[INFORMATION PROVIDED — start]
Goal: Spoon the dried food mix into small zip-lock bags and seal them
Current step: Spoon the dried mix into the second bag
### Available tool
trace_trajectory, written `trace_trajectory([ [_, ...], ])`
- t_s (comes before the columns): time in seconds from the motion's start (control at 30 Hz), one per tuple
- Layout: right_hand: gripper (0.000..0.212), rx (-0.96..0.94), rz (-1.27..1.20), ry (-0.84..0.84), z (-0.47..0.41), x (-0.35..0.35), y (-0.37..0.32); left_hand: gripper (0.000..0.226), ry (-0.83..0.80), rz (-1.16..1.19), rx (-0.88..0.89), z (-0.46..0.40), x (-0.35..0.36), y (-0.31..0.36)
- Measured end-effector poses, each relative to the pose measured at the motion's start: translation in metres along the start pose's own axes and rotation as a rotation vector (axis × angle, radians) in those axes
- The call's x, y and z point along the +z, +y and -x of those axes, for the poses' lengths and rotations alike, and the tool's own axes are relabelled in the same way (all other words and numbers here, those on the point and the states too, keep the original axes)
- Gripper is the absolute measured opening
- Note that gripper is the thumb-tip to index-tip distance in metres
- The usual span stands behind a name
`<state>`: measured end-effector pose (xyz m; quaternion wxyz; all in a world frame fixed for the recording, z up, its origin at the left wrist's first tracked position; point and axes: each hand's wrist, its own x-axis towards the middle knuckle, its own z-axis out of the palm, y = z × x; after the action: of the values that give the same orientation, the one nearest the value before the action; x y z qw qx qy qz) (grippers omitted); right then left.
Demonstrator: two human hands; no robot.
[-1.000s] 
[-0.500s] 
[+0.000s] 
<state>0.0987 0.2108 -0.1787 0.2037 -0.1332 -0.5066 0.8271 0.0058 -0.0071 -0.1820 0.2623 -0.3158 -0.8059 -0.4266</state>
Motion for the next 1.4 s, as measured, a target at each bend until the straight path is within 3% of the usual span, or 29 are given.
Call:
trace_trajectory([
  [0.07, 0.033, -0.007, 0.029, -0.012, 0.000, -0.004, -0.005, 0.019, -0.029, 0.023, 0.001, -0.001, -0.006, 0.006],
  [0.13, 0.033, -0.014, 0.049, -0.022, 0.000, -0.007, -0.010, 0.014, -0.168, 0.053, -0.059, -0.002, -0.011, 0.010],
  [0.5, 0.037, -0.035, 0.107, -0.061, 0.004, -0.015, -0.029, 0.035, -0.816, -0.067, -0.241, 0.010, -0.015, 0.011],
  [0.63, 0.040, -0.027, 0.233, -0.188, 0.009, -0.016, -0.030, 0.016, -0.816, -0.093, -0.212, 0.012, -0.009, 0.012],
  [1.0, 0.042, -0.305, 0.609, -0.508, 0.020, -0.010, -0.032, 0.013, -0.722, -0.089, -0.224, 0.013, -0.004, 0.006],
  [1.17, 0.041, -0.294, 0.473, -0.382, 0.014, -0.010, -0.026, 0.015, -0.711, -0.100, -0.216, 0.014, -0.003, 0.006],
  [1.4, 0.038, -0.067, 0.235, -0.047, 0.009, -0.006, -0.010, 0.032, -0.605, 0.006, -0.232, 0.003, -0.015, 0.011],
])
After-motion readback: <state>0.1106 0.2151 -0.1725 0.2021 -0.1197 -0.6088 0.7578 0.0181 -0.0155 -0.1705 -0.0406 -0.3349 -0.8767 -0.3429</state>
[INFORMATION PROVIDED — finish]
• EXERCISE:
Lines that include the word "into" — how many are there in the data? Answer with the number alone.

• ANSWER FOR THIS EXERCISE:
2